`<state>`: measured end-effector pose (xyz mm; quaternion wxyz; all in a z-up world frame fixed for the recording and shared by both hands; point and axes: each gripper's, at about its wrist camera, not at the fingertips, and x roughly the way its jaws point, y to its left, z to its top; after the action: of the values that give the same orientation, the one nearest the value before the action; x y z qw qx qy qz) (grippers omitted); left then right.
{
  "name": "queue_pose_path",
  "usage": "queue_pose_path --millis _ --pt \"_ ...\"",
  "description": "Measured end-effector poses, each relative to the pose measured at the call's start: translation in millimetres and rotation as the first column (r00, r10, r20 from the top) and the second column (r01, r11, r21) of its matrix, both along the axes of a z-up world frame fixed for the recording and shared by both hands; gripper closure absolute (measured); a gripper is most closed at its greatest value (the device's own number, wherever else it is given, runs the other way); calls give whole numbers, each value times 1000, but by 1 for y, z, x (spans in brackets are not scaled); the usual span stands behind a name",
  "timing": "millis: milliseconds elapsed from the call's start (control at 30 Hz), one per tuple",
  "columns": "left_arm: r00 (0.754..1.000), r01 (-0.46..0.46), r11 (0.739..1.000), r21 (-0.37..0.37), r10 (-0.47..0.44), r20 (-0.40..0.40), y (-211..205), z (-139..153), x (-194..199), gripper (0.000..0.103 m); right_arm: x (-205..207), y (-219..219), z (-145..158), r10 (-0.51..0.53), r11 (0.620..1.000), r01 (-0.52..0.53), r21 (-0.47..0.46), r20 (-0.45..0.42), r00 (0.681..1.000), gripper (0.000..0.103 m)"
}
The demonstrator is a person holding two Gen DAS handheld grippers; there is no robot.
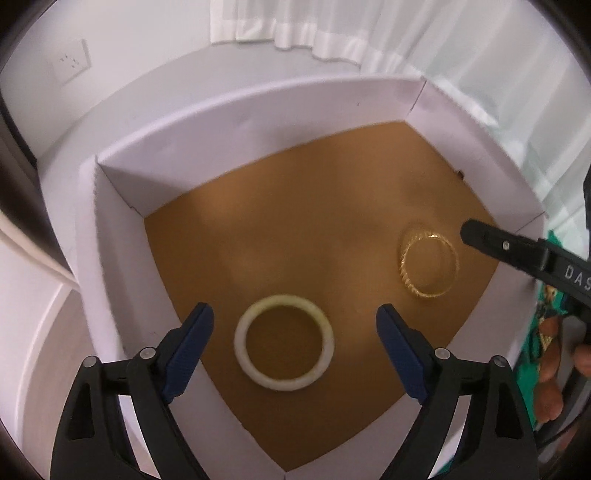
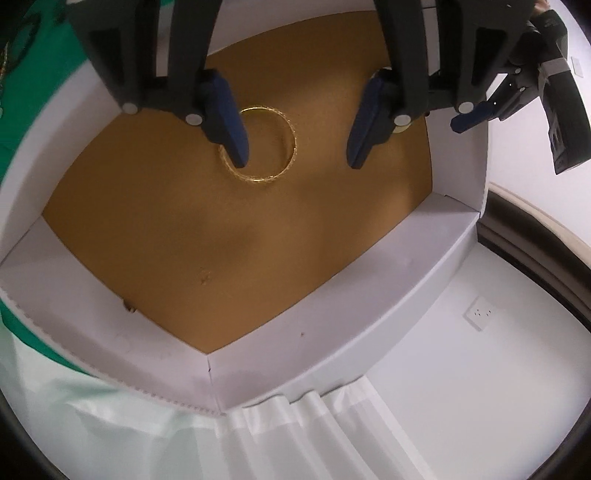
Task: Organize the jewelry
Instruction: 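Lower both bangles into the white box and open both grippers, then move both grippers back over the jewelry pile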
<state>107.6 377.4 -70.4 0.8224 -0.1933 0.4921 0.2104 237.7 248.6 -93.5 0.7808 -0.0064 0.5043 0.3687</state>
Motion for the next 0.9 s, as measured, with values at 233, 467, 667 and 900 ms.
queue_pose_path --millis 233,467,667,900 --pt "987 16 983 184 -45 153 -50 50 -21 4 -35 -58 47 -34 999 30 23 215 976 21" --pt "908 246 945 217 -303 289 -155 75 -33 2 -100 -169 63 -9 1000 16 -10 476 879 10" --pt "853 454 884 111 -467 234 -245 26 -39 2 -154 -286 20 -99 985 156 -74 497 862 0" --pt "822 552 823 134 -564 75 -306 -47 -51 2 -198 -378 -42 -259 936 327 -132 370 892 0"
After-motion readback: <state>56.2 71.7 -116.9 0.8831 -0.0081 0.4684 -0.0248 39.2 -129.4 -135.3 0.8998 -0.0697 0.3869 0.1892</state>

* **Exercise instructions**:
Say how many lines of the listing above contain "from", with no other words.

* **Result**:
2